Kini ia terlihat begitu lesuh.
"Pasti keputusan ini baik untukmu dan ibumu, Rat"
"Tapi aku nggak bisa jauh dari sini, Wid. Dari kecil aku tinggal disini sama ibu, tanpa seorang bapak. Ibu bahkan mampu membesarkanku"
Tiba-tiba dari luar gerbang ada seorang pria berdiri disana.
"Permisi"
Widuri membuka gerbang. Pria itu tersenyum dengannya.
"Iya. Masnya cari siapa ya?"
Ratih datang menghampiri mereka. Pria itu adalah Cakraminata. Teman sekampus Ratih.
"Walah Cakra, kamu kok bisa tau rumahku disini?"

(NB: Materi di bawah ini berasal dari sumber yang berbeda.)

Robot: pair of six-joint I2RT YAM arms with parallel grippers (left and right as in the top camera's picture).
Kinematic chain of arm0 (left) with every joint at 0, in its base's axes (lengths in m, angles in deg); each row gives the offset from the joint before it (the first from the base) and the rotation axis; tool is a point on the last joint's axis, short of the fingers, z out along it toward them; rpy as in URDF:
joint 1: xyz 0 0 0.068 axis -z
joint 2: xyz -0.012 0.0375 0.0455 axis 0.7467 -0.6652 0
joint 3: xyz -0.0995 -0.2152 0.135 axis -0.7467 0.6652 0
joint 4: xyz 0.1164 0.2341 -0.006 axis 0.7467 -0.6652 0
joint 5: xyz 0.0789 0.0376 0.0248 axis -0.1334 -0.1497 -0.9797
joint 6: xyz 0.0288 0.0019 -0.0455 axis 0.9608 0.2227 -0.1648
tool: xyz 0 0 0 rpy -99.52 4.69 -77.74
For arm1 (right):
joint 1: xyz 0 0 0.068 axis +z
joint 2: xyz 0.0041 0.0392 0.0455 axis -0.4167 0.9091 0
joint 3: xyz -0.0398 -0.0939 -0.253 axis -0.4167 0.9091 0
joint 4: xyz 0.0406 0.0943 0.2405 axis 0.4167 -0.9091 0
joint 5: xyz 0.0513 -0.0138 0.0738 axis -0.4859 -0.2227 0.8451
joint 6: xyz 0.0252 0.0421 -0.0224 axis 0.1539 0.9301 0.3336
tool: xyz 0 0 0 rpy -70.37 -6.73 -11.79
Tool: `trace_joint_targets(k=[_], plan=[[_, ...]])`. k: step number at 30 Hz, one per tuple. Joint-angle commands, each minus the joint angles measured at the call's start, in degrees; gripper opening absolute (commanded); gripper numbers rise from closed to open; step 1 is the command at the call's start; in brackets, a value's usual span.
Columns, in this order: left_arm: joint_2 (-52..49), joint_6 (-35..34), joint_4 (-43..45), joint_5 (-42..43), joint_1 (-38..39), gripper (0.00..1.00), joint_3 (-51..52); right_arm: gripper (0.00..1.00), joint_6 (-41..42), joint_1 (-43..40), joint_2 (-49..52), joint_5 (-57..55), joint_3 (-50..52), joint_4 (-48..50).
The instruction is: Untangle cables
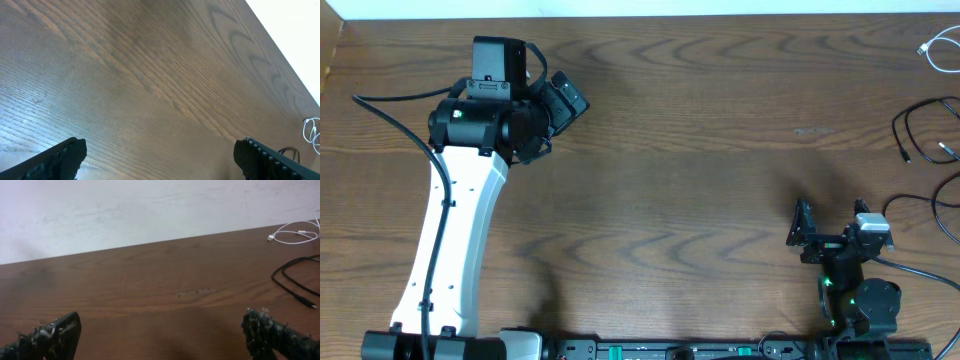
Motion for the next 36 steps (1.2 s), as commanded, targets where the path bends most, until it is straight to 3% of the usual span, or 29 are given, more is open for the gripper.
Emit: trace_joint_targets(k=[1,15,21,26,36], plan=[[0.3,-0.1,-0.1,-0.7,-0.1,0.99,0.3,0.99,0.8,0.8,-0.5,0.3,0.2,-0.2],[0.5,1.7,-0.2,-7.0,-0.2,0.99,0.3,0.99,0.8,0.8,-0.5,0.4,0.2,-0.2],[7.3,13.9,1.3,-9.0,-0.1,0.99,2.8,0.99,0.8,0.8,-0.5,0.3,0.2,-0.2],[18.4,21.3,13.6,-8.9,-0.1,0.99,14.4,0.99,0.8,0.8,-0.5,0.4,0.2,-0.2],[47.2,34.2,44.0,-8.5,-0.2,0.99,48.8,0.99,0.8,0.8,-0.5,0.3,0.2,-0.2]])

"Sebetulnya kemarin aku mau balikin buku ini ke kamu. Jadi pas kamu pulang aku ngikutin kamu sampai di gang depan. Jadinya pagi ini mau aku balikin langsung"
"Kalau gitu ayo mampir dulu"
"Maaf aku buru-buru, lain kali aja ya"
Saat Cakraminata hendak pergi, Ratih menghentikannya.
"Eh tunggu dulu, kenalan dulu sama temanku, namanya Widuri"
"Hai, aku Cakraminata" ulur tangan Cakraminata pada Widuri tapi tak diresponnya
"Sampai jumpa, Rat"
"Dahhh hati-hati"
Cakra melangkah pergi. Widuri kembali menutup gerbang dan duduk di bangku. Ratih menghampirinya.
"Gimana tadi? Gantengkan?"
Widuri tertawa kecil "Gantengan juga Pak Mulyo"
Ratih cemberut. Pak Mulyo adalah petugas penjaga di kampusnya yang amat jahil apalagi pada Ratih. Walaupun dia tau kalau Pak Mulyo adalah teman akrab ibunya.
Prangg!!!!
Sebuah gelas jatuh terdengar dari arah dapur. Widuri dan Ratih bergegas melihatnya. Iswari tengah memungut pecahan gelas yang jatuh tadi.
"Ibu, sudah, biar Ratih saja yang bersihkan" sambil menuntun ibunya untuk duduk di kursi.
Saat mereka membersihkannya, air tehnya berwarna hitam pekat dengan aroma yang begitu busuk dan amis. Aneh. Pikir Widuri.
Suara klakson mobil membuyarkan pikiran Widuri tentang teh dan kejadian semalam. Mobil travel pesanan Ratih sudah datang. Mereka segera berkemas.
Ratih memberikan secarik kertas kepada Widuri.
"Ini alamat rumah baruku, Wid"
"Hati-hati ya Ratih dan tante Iswari. Semoga di rumah baru kalian bisa merasa nyaman dari sebelumnya"
"Kalau gitu tante dan Ratih pergi dulu ya"
Mobil travel itu pergi meninggalkan Widuri sendirian. Ia berjalan keluar dari setapak jalan yang menghubungkannya dengan rumah milik Ratih. Di ujung gang ia melihat seorang pria duduk dengan menghisap satu batang rokok. Pria itu Cakraminata. Untuk apa dia duduk di situ dan sedang menunggu siapa.
Widuri pergi begitu saja melewati Cakraminata. Cakraminata mengikuti langkah kaki Widuri yang semakin lama semakin cepat.
"Wid, tunggu"
Widuri tetap berjalan tanpa memperdulikan panggilan Cakraminata.
"Tunggu Wid. Ada sesuatu yang ingin aku bicarakan"
Widuri berhasil naik di angkutan umum. Cakraminata terlihat begitu kesal dan napasnya terengah-engah akibat jalan dengan cepat.
Sial. Bajingan. Gumam Cakraminata. Membuang puntung rokoknya dan menginjaknya dengan begitu keras.